DFTracer Service

Overview

The DFTracer service binary is built as dftracer_service (from src/dftracer/service/service.cpp) and runs as:

dftracer_service <start|stop> [log_dir]

Required environment variables:

  • DFTRACER_ENABLE=1

  • DFTRACER_LOG_FILE=<output_prefix>

Useful optional variable:

  • DFTRACER_TRACE_INTERVAL_MS=<milliseconds> (default is 1000)

  • DFTRACER_LIBUV_THREADS=<count> (default is 1)

Optional YAML key (when using DFTRACER_CONFIGURATION):

  • tracer.libuv_threads

  • profiler.libuv_threads

The service appends hostname information to DFTRACER_LOG_FILE and writes one PID file per service process at <log_dir>/dftracer_server.pid.

Single-node quick start

export DFTRACER_ENABLE=1
export DFTRACER_LOG_FILE=/path/to/output/dftracer-service
export DFTRACER_TRACE_INTERVAL_MS=1000
export DFTRACER_LIBUV_THREADS=1

# Start in daemon mode
dftracer_service start /tmp/dftracer_service

# Stop
dftracer_service stop /tmp/dftracer_service

Multi-node notes

When launching on multiple nodes, use a per-node log_dir so PID files do not conflict on shared filesystems.
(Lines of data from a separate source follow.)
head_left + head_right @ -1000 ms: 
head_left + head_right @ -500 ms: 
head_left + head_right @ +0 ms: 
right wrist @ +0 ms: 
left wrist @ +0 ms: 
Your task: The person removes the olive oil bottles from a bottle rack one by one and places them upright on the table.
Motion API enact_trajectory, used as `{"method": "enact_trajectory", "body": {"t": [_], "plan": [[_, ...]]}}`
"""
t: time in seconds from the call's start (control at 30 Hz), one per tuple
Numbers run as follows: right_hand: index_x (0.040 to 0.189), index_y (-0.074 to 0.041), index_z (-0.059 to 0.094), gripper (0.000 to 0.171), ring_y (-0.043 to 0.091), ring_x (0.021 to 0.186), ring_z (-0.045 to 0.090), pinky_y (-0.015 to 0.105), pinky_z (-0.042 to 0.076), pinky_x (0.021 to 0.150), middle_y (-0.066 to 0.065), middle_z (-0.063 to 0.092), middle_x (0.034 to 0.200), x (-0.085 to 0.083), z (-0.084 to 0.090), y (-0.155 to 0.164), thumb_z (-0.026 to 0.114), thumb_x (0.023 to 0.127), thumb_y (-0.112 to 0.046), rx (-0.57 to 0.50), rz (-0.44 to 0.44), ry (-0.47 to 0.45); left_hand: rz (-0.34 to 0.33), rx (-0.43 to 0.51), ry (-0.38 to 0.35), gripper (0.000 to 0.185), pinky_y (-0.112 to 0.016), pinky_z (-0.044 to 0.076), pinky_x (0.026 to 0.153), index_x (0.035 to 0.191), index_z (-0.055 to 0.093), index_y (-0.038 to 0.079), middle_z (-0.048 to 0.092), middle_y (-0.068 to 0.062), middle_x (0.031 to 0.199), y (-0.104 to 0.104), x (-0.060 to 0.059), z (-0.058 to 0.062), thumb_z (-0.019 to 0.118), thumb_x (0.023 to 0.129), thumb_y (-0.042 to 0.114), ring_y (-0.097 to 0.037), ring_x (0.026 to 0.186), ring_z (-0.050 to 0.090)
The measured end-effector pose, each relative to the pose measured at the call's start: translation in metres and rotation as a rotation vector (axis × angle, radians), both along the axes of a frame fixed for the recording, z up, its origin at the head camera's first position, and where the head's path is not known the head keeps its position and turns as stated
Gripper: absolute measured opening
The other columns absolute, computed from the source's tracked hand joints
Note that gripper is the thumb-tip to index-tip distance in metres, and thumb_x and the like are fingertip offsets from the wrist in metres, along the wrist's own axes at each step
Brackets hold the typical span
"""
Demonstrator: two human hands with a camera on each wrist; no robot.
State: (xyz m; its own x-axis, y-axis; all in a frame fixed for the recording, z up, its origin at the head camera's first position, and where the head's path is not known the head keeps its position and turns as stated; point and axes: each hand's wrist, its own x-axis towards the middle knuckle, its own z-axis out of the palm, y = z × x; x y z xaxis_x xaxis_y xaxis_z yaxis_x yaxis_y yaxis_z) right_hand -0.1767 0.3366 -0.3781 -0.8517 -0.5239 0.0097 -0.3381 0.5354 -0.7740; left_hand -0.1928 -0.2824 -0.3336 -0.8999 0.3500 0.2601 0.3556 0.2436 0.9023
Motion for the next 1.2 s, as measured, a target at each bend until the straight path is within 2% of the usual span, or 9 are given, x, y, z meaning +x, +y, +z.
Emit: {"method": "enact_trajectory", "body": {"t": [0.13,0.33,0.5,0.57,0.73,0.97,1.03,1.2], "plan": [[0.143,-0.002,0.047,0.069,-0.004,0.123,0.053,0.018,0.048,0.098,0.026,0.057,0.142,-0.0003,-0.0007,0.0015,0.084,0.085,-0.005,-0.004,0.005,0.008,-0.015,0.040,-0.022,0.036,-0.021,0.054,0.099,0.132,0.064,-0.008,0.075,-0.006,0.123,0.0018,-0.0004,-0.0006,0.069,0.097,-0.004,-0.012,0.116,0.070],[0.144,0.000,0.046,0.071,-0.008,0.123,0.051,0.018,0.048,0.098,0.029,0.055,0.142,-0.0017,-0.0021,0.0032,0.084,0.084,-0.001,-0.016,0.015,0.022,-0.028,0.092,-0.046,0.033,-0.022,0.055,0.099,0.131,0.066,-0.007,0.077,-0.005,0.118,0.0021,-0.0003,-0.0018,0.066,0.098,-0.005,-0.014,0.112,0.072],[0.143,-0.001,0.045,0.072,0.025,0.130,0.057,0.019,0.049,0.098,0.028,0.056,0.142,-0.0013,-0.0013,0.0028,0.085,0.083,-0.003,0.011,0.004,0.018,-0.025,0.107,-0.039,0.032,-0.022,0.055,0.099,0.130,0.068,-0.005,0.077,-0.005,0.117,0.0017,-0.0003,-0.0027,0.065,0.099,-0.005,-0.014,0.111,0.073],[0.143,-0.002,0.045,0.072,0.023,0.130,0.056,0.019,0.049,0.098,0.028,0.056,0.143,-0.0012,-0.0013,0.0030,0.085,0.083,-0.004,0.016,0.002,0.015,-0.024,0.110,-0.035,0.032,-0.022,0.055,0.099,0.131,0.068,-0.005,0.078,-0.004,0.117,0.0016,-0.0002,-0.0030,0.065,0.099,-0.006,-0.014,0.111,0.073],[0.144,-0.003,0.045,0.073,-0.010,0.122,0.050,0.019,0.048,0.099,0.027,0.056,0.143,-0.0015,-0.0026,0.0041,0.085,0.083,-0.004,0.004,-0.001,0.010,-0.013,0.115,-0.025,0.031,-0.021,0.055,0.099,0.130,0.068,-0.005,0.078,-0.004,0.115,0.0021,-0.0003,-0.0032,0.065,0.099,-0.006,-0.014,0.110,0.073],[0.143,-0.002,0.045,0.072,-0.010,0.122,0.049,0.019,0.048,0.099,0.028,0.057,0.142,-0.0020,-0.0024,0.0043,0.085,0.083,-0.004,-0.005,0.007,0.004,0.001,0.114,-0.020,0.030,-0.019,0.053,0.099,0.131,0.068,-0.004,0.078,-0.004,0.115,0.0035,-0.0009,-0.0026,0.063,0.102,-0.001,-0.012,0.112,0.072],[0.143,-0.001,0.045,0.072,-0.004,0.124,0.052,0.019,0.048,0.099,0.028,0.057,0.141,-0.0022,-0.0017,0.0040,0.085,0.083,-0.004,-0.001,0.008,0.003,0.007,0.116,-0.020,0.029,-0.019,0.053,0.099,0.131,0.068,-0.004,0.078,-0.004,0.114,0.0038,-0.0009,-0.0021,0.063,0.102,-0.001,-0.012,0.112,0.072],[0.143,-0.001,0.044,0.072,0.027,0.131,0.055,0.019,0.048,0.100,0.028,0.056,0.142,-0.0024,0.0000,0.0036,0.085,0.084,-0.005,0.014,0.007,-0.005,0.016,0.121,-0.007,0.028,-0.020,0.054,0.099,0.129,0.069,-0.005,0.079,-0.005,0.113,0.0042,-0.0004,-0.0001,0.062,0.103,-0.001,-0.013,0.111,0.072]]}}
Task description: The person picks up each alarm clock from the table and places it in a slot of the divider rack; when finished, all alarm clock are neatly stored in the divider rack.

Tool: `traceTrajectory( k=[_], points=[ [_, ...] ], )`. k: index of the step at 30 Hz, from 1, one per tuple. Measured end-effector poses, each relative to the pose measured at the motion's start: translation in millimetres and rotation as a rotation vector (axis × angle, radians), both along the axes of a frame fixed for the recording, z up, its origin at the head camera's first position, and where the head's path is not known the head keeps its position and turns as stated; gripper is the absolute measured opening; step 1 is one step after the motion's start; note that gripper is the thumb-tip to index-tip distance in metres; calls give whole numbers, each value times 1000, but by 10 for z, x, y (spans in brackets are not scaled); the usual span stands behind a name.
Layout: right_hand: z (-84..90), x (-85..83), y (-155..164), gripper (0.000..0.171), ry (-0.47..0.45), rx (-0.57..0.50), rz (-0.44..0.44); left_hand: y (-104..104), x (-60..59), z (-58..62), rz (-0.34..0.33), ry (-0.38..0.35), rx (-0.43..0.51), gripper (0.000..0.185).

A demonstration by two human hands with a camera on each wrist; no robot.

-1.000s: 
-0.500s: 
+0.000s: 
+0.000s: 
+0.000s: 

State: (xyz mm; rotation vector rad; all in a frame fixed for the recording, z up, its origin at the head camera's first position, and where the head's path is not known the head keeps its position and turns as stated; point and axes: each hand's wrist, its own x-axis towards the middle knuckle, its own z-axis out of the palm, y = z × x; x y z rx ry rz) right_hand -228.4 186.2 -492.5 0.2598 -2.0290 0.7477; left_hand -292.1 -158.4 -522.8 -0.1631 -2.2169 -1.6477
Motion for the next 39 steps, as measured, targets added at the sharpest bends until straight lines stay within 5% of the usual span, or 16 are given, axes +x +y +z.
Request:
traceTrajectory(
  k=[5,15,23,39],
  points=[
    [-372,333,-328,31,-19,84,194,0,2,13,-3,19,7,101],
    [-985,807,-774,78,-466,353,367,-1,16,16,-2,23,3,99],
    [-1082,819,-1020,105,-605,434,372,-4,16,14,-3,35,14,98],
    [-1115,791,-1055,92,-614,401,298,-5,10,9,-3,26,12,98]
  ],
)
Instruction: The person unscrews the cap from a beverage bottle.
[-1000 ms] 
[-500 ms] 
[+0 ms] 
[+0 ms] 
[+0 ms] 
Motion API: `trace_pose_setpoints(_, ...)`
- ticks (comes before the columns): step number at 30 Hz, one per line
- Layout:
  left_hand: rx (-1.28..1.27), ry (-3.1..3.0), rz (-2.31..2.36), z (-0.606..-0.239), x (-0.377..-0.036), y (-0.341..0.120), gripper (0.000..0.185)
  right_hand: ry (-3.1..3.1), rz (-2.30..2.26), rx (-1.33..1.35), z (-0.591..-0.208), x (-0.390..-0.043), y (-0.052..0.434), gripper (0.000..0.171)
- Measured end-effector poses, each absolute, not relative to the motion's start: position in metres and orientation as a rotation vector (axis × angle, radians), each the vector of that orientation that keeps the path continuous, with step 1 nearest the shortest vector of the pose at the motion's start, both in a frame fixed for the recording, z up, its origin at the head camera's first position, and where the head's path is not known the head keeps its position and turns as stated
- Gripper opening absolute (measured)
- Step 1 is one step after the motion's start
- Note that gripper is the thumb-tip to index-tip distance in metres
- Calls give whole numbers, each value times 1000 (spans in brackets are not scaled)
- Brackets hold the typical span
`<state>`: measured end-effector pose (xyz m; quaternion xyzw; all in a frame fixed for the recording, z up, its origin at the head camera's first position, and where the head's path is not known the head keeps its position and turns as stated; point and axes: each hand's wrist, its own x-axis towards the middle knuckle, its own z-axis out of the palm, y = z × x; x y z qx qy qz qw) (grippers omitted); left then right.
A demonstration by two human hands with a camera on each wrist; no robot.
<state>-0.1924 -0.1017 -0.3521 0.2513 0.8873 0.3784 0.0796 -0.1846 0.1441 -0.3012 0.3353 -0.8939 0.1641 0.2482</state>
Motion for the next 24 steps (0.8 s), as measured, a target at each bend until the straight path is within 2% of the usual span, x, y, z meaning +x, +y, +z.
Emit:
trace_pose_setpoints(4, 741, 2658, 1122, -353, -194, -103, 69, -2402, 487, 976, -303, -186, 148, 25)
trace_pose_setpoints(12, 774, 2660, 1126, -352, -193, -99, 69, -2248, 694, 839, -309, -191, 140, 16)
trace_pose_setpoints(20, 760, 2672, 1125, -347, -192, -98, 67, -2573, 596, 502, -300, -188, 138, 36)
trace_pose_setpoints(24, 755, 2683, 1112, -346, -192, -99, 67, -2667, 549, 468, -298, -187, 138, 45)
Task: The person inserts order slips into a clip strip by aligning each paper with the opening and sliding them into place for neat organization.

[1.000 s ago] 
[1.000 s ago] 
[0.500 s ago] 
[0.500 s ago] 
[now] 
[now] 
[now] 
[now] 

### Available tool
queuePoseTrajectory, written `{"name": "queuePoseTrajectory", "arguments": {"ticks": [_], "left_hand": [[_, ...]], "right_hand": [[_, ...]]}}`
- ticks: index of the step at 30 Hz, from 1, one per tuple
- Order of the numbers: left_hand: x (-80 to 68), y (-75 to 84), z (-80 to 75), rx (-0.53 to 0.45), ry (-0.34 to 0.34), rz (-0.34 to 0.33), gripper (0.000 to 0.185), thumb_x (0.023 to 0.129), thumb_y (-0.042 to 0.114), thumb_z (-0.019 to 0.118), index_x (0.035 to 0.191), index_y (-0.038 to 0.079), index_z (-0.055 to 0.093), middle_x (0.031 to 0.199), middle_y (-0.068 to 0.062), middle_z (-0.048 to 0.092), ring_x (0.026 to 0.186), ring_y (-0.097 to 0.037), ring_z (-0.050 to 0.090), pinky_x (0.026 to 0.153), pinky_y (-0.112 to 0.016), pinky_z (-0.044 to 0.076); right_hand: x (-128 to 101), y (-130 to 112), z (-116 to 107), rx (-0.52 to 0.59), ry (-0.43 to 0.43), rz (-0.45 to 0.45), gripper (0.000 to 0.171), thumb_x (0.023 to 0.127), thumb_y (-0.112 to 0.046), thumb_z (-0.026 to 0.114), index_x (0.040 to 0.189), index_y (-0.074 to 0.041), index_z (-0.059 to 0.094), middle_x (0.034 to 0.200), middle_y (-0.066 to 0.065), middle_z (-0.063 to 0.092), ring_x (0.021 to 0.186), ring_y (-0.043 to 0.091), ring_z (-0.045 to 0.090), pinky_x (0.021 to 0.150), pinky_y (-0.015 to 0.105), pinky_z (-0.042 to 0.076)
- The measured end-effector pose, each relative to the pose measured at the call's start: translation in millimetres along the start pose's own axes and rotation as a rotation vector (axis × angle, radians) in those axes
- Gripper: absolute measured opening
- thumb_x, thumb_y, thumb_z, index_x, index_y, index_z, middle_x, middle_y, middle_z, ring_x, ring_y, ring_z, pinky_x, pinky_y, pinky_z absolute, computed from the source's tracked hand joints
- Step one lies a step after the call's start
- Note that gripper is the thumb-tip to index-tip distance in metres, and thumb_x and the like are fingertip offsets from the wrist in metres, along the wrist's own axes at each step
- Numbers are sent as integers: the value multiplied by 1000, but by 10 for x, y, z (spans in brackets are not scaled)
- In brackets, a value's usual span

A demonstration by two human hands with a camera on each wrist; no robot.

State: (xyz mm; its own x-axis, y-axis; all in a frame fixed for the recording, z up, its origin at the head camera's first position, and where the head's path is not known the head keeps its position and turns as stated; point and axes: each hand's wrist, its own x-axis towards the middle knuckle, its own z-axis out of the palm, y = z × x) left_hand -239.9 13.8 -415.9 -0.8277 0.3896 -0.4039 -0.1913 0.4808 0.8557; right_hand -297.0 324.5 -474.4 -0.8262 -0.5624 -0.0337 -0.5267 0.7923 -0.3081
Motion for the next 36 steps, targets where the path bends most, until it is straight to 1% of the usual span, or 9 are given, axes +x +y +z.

A safe pattern is to include hostname in the directory path.

If your binary is not in PATH, point SERVICE_BIN to either:

  • <build_dir>/bin/dftracer_service

  • <install_prefix>/bin/dftracer_service

Examples below assume:

export SERVICE_BIN=dftracer_service
export DFTRACER_ENABLE=1
export DFTRACER_LOG_FILE=/path/to/output/dftracer-service
export DFTRACER_TRACE_INTERVAL_MS=1000
export DFTRACER_LIBUV_THREADS=1

Run on multiple nodes with mpirun

Start one service process per rank/node:

mpirun -np 4 bash -lc '
  node_tag=${OMPI_COMM_WORLD_RANK:-${PMI_RANK:-0}}
  node_name=$(hostname -s)
  log_dir=/tmp/dftracer_service_${node_name}_${node_tag}
  mkdir -p "${log_dir}"
  "${SERVICE_BIN}" start "${log_dir}"
'

Stop all service processes:

mpirun -np 4 bash -lc '
  node_tag=${OMPI_COMM_WORLD_RANK:-${PMI_RANK:-0}}
  node_name=$(hostname -s)
  log_dir=/tmp/dftracer_service_${node_name}_${node_tag}
  "${SERVICE_BIN}" stop "${log_dir}"
'

Run on multiple nodes with flux run

Start one service process per task:

flux run -N 4 -n 4 bash -lc '
  node_tag=${FLUX_TASK_RANK:-0}
  node_name=$(hostname -s)
  log_dir=/tmp/dftracer_service_${node_name}_${node_tag}
  mkdir -p "${log_dir}"
  "${SERVICE_BIN}" start "${log_dir}"
'

Stop all service processes:

flux run -N 4 -n 4 bash -lc '
  node_tag=${FLUX_TASK_RANK:-0}
  node_name=$(hostname -s)
  log_dir=/tmp/dftracer_service_${node_name}_${node_tag}
  "${SERVICE_BIN}" stop "${log_dir}"
'

Run on multiple nodes with srun

Start one service process per task:

srun -N 4 -n 4 bash -lc '
  node_tag=${SLURM_PROCID:-0}
  node_name=${SLURMD_NODENAME:-$(hostname -s)}
  log_dir=/tmp/dftracer_service_${node_name}_${node_tag}
  mkdir -p "${log_dir}"
  "${SERVICE_BIN}" start "${log_dir}"
'

Stop all service processes:

srun -N 4 -n 4 bash -lc '
  node_tag=${SLURM_PROCID:-0}
  node_name=${SLURMD_NODENAME:-$(hostname -s)}
  log_dir=/tmp/dftracer_service_${node_name}_${node_tag}
  "${SERVICE_BIN}" stop "${log_dir}"
'

Troubleshooting

  • If startup fails, verify DFTRACER_LOG_FILE is set and writable.

  • Check <log_dir>/dftracer_server.out and <log_dir>/dftracer_server.err on each node.

  • If stop reports no running server, verify you are using the same log_dir path used for start on that node.